One figure is wanted here: how many lines in the entries hold the word "white".

## [Supplied information]
==========

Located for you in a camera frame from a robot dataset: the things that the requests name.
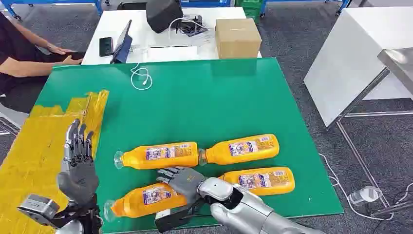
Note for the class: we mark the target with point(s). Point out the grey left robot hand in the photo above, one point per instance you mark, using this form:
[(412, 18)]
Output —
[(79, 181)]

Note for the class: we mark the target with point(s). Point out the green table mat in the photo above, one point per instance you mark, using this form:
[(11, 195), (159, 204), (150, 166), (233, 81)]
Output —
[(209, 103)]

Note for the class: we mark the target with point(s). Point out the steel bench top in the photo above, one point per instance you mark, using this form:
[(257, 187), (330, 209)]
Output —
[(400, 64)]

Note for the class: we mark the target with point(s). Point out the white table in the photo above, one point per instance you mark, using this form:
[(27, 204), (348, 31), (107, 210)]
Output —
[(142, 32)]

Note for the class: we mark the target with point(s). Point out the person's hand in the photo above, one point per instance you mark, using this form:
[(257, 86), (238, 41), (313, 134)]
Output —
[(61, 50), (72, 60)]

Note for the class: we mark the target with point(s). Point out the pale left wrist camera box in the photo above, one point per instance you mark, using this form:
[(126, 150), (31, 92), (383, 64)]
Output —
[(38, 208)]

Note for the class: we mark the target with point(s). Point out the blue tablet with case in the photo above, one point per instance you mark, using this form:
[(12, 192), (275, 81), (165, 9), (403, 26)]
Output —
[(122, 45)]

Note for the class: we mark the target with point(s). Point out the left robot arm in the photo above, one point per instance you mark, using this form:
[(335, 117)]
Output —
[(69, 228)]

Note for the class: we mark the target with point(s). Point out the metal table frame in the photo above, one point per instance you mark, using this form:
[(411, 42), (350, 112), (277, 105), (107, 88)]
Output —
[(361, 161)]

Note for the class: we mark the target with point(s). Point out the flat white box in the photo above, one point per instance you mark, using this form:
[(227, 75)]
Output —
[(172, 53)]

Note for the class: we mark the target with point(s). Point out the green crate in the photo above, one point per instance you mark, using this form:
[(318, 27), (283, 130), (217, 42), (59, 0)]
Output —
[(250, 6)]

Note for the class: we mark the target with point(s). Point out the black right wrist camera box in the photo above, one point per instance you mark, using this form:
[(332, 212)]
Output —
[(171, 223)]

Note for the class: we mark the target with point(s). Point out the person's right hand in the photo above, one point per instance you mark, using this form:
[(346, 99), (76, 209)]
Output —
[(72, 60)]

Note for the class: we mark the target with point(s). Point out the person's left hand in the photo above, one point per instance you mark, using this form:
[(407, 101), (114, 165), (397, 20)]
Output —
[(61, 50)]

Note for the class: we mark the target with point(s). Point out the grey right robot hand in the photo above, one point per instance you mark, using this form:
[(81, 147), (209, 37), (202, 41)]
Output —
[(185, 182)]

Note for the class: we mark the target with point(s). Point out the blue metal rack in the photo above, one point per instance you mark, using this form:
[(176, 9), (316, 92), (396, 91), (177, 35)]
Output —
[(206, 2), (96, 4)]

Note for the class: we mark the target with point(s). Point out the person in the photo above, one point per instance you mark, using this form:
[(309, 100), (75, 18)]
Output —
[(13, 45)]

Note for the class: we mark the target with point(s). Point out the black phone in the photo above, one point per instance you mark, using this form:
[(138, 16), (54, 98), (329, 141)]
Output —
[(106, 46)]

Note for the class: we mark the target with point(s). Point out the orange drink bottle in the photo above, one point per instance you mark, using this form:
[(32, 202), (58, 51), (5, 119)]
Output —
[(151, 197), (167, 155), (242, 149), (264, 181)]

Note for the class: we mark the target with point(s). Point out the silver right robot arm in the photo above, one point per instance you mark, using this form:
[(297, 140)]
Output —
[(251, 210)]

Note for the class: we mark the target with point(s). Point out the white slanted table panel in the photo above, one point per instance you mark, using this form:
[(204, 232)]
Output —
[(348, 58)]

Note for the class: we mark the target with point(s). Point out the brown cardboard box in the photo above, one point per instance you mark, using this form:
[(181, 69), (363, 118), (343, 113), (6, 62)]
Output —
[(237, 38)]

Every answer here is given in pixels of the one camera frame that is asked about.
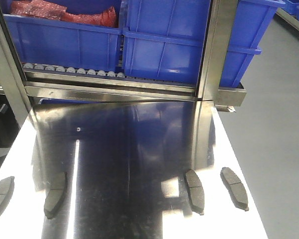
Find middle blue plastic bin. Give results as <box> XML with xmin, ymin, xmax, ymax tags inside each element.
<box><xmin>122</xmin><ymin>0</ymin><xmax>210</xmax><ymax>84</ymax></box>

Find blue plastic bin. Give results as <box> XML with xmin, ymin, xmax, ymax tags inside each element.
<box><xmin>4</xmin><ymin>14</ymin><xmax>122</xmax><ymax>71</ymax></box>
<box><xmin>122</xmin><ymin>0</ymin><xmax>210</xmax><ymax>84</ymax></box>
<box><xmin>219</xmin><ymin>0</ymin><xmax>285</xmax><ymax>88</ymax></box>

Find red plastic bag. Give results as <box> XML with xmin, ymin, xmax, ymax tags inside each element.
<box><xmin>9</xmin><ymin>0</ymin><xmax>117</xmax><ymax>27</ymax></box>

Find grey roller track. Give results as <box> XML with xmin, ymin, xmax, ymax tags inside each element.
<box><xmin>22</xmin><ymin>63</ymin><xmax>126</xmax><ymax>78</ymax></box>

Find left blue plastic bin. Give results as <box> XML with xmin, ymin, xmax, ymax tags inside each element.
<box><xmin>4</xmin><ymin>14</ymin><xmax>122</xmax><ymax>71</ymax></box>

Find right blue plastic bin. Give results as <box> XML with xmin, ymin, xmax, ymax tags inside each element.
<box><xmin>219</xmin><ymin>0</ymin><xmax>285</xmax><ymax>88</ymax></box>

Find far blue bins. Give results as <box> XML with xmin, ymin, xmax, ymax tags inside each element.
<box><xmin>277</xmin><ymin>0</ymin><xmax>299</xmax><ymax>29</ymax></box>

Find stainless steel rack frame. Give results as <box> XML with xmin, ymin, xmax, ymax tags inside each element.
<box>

==========

## [Solution to this task]
3